■ Activity
Repeat the data exactly as it stands.

■ Available data
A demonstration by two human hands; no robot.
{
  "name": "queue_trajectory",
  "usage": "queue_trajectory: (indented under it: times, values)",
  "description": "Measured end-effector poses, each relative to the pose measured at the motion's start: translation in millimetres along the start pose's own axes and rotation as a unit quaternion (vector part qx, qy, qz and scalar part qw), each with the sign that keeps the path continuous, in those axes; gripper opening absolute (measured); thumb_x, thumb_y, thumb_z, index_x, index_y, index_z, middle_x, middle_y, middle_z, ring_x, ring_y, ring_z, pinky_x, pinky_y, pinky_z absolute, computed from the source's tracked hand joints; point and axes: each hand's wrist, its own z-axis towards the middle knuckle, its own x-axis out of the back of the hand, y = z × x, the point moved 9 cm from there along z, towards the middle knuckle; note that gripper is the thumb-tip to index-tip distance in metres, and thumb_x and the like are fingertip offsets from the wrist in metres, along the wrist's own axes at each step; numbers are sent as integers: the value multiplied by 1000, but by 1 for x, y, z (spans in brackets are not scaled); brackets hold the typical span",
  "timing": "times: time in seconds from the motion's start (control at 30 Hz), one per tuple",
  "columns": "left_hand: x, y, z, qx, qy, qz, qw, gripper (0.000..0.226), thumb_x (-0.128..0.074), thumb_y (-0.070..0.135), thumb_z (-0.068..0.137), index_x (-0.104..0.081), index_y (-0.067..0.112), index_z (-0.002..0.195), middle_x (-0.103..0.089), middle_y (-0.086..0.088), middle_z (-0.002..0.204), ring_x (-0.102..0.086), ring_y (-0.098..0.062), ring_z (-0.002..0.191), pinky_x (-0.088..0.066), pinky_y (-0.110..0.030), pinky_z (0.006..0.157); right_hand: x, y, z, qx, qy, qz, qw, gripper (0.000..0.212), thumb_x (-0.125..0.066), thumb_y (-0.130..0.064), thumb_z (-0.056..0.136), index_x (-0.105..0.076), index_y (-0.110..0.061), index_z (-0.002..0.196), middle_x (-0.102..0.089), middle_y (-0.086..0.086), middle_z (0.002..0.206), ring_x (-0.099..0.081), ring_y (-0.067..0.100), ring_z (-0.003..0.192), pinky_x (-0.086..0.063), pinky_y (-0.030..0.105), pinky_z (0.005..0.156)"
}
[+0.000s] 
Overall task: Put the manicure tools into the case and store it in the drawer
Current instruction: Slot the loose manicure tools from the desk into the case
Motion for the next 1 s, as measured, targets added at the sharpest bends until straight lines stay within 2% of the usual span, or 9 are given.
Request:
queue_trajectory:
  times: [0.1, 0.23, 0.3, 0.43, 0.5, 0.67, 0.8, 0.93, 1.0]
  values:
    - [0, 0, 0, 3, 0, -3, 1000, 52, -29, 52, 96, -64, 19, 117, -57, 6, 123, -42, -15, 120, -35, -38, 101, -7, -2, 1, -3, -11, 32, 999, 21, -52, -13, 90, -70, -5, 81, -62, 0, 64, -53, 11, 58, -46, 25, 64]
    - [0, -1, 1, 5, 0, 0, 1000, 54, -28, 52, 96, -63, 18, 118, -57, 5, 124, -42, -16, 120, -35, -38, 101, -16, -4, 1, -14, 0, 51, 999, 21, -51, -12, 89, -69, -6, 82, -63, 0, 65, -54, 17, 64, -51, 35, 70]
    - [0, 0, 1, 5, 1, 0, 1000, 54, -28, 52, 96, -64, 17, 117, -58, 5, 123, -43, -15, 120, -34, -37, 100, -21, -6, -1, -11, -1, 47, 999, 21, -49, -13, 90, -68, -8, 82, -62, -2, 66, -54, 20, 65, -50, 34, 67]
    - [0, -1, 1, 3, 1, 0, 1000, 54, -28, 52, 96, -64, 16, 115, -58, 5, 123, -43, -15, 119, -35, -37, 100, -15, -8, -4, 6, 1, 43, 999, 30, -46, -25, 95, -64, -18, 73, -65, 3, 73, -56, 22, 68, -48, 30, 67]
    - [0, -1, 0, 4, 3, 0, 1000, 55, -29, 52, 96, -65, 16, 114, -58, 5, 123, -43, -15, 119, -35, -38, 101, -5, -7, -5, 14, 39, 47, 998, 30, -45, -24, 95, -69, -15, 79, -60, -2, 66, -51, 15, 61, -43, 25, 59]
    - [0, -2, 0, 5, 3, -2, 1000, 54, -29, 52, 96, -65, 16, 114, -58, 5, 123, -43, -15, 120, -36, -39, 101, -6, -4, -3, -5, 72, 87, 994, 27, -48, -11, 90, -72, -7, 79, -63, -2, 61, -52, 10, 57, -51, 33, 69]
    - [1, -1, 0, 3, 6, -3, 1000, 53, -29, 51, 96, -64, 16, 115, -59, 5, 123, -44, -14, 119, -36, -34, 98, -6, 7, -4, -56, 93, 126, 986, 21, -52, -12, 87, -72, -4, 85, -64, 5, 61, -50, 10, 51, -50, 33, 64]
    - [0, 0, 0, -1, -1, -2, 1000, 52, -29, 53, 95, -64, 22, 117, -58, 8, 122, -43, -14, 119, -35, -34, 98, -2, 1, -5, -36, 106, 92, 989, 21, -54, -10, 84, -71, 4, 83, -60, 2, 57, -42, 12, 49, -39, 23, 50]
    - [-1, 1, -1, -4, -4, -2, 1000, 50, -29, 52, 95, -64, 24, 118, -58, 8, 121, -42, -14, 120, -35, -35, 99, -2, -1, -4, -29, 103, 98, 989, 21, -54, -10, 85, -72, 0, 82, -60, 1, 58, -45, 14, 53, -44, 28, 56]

■ Written response
A demonstration by two human hands; no robot.
{
  "name": "queue_trajectory",
  "usage": "queue_trajectory: (indented under it: times, values)",
  "description": "Measured end-effector poses, each relative to the pose measured at the motion's start: translation in millimetres along the start pose's own axes and rotation as a unit quaternion (vector part qx, qy, qz and scalar part qw), each with the sign that keeps the path continuous, in those axes; gripper opening absolute (measured); thumb_x, thumb_y, thumb_z, index_x, index_y, index_z, middle_x, middle_y, middle_z, ring_x, ring_y, ring_z, pinky_x, pinky_y, pinky_z absolute, computed from the source's tracked hand joints; point and axes: each hand's wrist, its own z-axis towards the middle knuckle, its own x-axis out of the back of the hand, y = z × x, the point moved 9 cm from there along z, towards the middle knuckle; note that gripper is the thumb-tip to index-tip distance in metres, and thumb_x and the like are fingertip offsets from the wrist in metres, along the wrist's own axes at each step; numbers are sent as integers: the value multiplied by 1000, but by 1 for x, y, z (spans in brackets are not scaled); brackets hold the typical span",
  "timing": "times: time in seconds from the motion's start (control at 30 Hz), one per tuple",
  "columns": "left_hand: x, y, z, qx, qy, qz, qw, gripper (0.000..0.226), thumb_x (-0.128..0.074), thumb_y (-0.070..0.135), thumb_z (-0.068..0.137), index_x (-0.104..0.081), index_y (-0.067..0.112), index_z (-0.002..0.195), middle_x (-0.103..0.089), middle_y (-0.086..0.088), middle_z (-0.002..0.204), ring_x (-0.102..0.086), ring_y (-0.098..0.062), ring_z (-0.002..0.191), pinky_x (-0.088..0.066), pinky_y (-0.110..0.030), pinky_z (0.006..0.157); right_hand: x, y, z, qx, qy, qz, qw, gripper (0.000..0.212), thumb_x (-0.125..0.066), thumb_y (-0.130..0.064), thumb_z (-0.056..0.136), index_x (-0.105..0.076), index_y (-0.110..0.061), index_z (-0.002..0.196), middle_x (-0.102..0.089), middle_y (-0.086..0.086), middle_z (0.002..0.206), ring_x (-0.099..0.081), ring_y (-0.067..0.100), ring_z (-0.003..0.192), pinky_x (-0.086..0.063), pinky_y (-0.030..0.105), pinky_z (0.005..0.156)"
}
[+0.000s] 
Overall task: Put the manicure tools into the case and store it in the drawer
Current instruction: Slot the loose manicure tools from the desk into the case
Motion for the next 1 s, as measured, targets added at the sharpest bends until straight lines stay within 2% of the usual span, or 9 are given.
Request:
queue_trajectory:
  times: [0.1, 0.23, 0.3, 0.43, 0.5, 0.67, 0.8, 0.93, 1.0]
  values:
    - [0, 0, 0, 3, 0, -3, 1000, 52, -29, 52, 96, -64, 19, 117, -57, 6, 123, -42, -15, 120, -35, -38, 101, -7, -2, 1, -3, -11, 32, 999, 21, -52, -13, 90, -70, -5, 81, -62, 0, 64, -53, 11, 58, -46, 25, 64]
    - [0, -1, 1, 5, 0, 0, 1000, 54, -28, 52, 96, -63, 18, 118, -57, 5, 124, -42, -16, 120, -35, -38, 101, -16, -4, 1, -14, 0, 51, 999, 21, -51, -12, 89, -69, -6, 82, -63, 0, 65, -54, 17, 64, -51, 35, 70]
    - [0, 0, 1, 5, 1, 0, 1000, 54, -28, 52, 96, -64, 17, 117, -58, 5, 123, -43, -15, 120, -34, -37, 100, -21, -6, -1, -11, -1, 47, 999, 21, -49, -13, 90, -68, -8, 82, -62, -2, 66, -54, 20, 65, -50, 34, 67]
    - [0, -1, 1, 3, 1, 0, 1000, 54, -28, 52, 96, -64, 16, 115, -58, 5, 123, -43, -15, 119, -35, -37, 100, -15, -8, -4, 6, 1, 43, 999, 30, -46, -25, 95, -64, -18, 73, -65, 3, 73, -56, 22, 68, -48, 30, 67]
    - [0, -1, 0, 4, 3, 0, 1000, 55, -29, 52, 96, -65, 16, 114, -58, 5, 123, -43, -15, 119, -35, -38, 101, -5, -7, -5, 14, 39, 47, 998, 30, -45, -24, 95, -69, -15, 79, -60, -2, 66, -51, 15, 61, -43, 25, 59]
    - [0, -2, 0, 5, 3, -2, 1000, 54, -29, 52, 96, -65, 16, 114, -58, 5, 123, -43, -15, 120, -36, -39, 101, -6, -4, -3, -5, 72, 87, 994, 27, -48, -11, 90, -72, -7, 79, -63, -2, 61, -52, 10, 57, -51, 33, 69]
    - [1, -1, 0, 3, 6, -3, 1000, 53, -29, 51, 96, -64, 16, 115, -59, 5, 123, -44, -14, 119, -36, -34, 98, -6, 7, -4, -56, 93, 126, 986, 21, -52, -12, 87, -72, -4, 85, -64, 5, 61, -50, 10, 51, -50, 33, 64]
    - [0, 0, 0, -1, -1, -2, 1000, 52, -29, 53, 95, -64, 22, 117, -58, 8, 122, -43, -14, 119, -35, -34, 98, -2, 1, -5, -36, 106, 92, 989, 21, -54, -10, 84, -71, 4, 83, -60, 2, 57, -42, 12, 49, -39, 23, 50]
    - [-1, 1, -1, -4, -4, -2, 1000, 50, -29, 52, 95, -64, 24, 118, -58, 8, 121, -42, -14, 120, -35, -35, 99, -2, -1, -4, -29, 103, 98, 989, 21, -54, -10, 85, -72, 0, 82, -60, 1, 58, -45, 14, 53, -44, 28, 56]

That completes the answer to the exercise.